What is being asked:
List every line below containing "wrist".

*** Block opens ***

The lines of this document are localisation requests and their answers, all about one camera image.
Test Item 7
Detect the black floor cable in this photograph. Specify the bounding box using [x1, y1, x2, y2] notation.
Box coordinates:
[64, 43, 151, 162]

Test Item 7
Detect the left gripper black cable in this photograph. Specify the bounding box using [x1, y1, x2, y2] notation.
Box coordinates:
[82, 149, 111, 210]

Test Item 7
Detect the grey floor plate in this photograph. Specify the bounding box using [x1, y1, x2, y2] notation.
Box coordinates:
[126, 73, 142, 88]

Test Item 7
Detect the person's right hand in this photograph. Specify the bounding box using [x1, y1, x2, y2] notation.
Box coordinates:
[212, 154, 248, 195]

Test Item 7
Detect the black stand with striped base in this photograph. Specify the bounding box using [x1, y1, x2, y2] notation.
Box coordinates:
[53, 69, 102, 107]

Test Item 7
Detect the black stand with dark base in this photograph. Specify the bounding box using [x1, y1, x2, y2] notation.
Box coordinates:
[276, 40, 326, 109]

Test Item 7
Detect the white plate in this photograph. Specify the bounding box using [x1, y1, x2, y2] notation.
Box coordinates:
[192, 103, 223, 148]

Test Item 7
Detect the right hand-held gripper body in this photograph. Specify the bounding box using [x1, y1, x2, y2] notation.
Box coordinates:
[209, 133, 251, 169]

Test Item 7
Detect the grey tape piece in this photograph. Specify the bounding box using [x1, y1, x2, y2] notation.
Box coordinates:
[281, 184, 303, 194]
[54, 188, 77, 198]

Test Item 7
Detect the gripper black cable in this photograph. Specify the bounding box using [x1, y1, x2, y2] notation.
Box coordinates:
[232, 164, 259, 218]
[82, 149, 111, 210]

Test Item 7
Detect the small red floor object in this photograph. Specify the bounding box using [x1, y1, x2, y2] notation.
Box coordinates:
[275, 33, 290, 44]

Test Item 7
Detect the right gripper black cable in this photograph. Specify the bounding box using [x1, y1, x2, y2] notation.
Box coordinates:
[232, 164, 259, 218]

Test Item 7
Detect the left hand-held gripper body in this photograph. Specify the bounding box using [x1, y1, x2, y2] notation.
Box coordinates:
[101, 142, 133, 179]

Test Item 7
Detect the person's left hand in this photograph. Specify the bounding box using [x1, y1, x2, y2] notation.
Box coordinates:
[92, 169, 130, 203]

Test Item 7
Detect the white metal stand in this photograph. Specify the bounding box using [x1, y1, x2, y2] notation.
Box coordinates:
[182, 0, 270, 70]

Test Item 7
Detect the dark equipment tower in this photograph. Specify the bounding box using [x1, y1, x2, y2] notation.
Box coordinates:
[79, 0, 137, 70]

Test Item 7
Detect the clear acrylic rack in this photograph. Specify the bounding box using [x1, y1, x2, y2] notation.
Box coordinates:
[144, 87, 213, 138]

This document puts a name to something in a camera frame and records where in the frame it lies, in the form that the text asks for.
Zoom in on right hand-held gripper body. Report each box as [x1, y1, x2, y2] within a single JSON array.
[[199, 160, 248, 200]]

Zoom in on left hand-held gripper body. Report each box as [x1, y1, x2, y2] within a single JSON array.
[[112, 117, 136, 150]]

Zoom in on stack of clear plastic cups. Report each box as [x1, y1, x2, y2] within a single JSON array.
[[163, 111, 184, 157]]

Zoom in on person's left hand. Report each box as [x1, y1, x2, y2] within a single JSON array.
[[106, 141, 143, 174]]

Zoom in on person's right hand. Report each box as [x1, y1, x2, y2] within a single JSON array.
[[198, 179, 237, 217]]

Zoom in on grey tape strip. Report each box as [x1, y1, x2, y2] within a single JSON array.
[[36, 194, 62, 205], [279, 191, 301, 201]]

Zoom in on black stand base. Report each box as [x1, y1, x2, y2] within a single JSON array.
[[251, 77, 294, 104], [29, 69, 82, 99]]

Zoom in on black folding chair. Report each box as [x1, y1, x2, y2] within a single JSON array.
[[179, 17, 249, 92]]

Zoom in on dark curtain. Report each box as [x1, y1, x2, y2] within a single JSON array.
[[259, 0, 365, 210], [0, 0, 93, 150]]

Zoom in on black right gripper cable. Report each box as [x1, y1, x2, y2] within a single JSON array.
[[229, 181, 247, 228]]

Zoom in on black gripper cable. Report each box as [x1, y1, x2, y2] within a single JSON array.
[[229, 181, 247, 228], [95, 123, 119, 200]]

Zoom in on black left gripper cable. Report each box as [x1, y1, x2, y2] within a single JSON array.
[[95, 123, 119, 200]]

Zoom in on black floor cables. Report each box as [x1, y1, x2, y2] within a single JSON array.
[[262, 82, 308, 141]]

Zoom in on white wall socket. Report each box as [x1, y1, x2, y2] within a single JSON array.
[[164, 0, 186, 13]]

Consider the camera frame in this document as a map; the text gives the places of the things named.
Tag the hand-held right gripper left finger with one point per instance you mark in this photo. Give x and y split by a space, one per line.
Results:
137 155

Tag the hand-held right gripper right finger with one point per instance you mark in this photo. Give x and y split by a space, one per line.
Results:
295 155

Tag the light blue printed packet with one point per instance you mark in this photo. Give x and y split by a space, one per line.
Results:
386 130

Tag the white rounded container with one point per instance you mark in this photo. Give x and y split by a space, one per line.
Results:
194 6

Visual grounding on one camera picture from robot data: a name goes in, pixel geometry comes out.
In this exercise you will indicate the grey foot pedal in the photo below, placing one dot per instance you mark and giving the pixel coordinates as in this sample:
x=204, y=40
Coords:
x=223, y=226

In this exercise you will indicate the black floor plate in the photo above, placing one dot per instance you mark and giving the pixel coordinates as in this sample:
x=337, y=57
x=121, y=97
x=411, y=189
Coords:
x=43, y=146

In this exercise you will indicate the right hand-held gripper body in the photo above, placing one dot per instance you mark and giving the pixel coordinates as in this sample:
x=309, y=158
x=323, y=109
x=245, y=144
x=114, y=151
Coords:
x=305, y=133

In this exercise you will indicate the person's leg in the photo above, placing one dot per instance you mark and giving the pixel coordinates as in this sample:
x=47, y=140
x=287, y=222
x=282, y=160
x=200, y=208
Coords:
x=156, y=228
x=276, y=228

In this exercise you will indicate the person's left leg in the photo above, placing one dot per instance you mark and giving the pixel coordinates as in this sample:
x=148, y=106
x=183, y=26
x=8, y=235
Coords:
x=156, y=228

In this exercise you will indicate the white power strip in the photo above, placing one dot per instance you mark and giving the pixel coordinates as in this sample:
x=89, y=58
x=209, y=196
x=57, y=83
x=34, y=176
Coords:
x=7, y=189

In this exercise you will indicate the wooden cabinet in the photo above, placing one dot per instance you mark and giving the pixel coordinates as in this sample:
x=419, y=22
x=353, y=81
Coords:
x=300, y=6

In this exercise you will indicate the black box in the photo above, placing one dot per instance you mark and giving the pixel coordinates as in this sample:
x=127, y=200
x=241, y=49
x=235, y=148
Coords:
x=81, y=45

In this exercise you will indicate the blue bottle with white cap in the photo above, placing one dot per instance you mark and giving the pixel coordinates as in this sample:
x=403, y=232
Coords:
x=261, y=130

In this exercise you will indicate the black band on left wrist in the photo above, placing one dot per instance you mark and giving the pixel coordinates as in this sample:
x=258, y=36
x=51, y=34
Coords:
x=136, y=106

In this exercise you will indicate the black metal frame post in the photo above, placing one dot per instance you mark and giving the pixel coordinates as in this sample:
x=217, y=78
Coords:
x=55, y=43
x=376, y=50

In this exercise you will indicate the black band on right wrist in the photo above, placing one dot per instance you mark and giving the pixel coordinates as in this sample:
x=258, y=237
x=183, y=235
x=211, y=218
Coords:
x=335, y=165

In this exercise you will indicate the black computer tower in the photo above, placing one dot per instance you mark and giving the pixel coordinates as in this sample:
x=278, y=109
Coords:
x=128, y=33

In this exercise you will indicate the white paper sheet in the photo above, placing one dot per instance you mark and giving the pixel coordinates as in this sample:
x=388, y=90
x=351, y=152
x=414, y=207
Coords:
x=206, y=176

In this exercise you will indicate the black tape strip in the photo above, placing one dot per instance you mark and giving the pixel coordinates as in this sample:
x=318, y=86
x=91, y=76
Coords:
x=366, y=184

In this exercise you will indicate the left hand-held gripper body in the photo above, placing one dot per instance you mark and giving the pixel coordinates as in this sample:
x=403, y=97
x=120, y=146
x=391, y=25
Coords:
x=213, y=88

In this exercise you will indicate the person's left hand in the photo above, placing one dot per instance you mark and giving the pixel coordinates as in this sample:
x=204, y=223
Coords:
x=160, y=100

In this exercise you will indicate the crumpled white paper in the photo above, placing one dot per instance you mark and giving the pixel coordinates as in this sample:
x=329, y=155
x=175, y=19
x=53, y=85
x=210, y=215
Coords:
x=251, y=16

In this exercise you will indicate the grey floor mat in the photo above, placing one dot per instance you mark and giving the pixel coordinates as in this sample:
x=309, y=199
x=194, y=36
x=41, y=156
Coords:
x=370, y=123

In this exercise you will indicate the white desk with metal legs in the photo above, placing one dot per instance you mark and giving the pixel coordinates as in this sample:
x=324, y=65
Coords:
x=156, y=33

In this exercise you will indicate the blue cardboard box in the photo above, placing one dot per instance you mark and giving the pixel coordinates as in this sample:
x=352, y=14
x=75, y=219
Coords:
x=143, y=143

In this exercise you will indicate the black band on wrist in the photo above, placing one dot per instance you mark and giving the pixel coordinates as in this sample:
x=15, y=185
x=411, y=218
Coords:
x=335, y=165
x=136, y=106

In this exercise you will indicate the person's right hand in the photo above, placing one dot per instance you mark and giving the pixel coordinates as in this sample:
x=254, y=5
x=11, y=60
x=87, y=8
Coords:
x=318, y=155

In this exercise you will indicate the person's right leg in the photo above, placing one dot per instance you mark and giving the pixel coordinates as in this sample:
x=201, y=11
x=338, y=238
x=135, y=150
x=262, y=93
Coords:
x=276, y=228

*** Block closes ***
*** Block opens ***

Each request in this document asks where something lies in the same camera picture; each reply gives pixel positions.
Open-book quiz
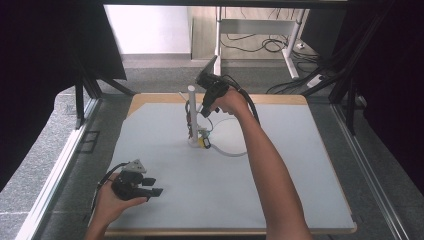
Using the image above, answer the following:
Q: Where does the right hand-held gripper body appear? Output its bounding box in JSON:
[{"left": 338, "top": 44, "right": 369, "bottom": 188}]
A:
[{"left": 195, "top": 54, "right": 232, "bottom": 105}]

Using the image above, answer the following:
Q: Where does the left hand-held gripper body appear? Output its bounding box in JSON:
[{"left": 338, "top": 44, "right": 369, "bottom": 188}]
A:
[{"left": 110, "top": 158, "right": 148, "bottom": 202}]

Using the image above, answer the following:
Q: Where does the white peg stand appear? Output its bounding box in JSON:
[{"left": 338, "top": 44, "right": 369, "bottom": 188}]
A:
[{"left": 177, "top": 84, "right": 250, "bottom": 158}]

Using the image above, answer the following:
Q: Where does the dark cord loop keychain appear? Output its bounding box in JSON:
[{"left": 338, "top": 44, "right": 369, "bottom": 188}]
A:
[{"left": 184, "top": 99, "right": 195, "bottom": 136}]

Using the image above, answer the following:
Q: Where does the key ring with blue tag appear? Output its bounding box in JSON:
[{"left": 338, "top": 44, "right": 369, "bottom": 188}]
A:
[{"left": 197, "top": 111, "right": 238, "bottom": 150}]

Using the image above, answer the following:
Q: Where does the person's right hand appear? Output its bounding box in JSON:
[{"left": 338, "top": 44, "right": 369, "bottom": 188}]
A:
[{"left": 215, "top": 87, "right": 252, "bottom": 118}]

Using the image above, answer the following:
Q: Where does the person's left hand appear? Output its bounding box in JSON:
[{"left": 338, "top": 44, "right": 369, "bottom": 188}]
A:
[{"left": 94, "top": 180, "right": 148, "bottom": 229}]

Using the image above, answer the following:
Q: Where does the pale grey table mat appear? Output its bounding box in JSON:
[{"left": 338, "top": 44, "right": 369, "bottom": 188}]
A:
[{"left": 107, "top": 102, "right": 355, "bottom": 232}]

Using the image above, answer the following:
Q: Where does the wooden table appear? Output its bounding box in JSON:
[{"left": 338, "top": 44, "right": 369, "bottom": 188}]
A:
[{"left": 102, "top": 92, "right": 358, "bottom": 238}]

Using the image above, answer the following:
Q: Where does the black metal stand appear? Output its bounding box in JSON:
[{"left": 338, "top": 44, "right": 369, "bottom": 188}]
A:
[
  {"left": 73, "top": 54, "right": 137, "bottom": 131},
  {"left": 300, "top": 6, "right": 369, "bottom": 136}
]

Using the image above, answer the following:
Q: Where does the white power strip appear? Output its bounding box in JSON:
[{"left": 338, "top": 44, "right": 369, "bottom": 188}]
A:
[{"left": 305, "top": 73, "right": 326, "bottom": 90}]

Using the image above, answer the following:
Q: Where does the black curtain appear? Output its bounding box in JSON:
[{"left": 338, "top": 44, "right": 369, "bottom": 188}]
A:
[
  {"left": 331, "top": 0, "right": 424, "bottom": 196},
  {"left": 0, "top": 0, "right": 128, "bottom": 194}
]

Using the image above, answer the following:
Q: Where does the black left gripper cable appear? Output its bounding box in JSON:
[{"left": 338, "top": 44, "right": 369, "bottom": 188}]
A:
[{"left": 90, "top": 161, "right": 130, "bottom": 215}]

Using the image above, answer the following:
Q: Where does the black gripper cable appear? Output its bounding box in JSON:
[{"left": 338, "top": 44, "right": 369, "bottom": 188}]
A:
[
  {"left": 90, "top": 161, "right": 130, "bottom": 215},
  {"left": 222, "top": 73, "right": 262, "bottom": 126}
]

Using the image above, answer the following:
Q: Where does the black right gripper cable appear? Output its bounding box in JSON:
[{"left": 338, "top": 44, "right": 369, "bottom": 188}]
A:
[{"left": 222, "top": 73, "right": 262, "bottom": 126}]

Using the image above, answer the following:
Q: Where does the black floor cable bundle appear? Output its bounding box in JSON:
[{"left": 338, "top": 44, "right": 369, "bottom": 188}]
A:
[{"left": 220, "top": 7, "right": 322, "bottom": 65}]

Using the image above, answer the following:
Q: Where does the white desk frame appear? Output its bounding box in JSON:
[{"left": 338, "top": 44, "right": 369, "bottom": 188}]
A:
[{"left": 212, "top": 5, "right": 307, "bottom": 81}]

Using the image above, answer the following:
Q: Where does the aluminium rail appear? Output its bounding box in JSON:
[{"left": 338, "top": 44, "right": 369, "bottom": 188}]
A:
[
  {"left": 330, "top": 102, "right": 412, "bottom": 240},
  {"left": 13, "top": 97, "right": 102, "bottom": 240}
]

*** Block closes ***
*** Block opens ***

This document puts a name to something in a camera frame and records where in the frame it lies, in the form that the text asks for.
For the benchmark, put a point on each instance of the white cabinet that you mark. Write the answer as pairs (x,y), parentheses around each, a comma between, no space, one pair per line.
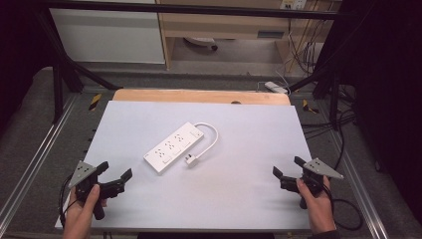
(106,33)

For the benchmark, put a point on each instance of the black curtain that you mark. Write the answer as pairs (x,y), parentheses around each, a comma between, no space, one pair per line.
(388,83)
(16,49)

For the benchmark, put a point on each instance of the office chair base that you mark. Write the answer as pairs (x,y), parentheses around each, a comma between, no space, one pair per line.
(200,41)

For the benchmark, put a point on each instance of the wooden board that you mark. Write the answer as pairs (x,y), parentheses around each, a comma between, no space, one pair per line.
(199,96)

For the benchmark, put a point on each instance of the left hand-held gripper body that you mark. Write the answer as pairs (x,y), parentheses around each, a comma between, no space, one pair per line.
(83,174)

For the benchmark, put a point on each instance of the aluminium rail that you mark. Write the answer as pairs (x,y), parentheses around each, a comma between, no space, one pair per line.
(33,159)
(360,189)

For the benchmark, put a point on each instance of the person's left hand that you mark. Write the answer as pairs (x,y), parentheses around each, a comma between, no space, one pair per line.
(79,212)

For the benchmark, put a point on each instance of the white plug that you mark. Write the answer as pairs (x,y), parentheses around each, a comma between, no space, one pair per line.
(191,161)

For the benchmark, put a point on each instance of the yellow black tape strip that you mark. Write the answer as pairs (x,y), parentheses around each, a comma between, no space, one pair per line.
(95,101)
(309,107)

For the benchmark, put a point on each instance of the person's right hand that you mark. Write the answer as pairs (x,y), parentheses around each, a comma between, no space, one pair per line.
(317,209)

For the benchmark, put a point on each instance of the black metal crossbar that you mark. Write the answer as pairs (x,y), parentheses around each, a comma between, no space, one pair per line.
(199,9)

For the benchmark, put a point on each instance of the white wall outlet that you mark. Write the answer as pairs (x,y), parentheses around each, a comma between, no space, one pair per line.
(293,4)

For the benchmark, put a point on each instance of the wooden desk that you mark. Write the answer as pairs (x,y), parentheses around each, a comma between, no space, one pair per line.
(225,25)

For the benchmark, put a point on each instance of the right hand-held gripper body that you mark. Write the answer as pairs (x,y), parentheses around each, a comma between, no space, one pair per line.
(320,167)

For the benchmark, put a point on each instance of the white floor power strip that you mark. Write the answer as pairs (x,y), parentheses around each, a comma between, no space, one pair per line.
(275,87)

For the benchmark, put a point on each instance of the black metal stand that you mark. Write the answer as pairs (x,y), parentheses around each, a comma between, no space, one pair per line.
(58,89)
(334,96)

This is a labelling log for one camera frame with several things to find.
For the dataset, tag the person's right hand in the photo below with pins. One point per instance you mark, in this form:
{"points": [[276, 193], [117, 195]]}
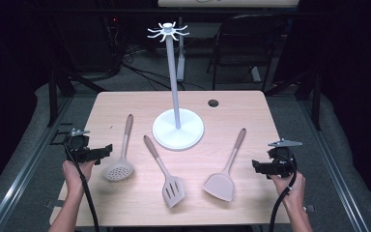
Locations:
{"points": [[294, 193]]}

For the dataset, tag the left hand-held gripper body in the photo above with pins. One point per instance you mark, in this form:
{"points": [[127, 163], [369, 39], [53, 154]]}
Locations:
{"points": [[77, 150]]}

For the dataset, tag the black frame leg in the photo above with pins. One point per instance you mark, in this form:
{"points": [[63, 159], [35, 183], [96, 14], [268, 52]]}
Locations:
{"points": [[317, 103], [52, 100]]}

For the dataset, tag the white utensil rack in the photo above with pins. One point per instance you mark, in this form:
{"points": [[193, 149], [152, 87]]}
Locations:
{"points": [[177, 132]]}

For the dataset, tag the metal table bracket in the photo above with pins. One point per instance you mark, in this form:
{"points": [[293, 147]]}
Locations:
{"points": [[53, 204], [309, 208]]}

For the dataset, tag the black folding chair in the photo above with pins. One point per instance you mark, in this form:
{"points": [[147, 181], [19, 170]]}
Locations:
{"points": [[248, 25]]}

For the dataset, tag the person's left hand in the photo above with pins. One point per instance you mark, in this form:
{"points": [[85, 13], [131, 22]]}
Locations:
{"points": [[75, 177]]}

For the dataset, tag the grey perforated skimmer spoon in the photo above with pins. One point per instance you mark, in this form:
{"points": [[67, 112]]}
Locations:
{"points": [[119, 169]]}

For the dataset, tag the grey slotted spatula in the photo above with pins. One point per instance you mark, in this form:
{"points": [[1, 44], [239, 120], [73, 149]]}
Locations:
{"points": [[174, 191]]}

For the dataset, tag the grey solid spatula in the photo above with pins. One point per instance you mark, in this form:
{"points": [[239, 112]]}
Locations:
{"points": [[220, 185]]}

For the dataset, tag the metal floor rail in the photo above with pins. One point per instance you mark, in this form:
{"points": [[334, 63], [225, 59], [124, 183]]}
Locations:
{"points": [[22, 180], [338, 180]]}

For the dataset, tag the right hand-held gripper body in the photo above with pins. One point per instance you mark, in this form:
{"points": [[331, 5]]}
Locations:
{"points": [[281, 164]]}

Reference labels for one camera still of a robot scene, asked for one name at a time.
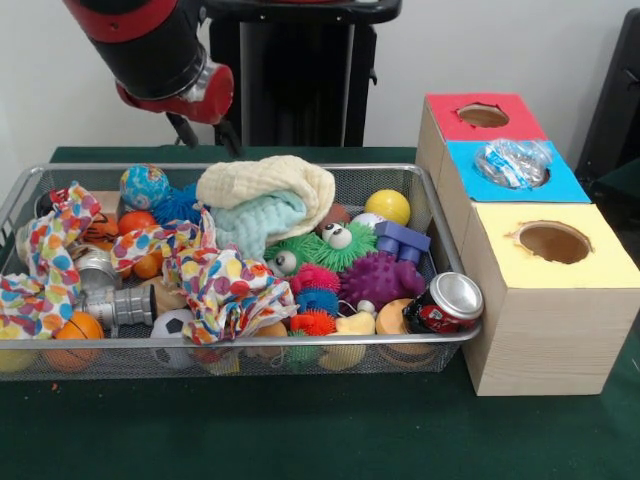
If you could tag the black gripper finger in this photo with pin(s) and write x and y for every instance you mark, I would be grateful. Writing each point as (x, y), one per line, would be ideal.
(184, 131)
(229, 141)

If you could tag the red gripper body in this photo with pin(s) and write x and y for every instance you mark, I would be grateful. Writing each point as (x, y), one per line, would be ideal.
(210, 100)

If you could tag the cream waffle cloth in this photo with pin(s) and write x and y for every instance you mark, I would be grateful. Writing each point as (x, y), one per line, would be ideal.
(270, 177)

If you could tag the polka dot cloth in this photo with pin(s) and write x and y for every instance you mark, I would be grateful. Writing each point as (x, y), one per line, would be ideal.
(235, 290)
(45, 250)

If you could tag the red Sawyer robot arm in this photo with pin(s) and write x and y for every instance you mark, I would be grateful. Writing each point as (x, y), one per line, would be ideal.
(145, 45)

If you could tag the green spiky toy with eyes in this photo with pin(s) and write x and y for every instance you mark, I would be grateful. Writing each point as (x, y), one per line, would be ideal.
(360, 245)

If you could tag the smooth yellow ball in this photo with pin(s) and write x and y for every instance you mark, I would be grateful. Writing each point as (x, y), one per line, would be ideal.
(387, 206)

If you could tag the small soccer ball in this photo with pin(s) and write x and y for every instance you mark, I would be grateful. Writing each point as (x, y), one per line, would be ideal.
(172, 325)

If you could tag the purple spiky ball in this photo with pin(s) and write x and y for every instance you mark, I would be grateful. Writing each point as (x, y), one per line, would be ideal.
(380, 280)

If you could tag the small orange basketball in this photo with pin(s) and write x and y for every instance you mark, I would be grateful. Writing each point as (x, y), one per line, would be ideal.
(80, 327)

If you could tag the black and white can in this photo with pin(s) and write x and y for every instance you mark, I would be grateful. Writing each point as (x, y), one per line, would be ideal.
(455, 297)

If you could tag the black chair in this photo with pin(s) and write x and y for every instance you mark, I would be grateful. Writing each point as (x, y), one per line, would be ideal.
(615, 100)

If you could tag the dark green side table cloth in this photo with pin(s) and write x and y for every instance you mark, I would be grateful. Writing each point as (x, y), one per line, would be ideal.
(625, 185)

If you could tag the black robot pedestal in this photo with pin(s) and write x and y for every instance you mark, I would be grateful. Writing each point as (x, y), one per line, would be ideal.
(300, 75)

*** Block closes ***

Answer space:
In this exercise you will indicate the black band on left wrist in the photo above, placing one dot per instance you mark and giving the pixel coordinates as in this sample:
In this exercise you will indicate the black band on right wrist in the photo above, placing one dot per instance you mark and giving the pixel coordinates as in this sample:
In this exercise you will indicate the black band on wrist in the photo above, placing one dot per instance you mark and giving the pixel coordinates as in this sample:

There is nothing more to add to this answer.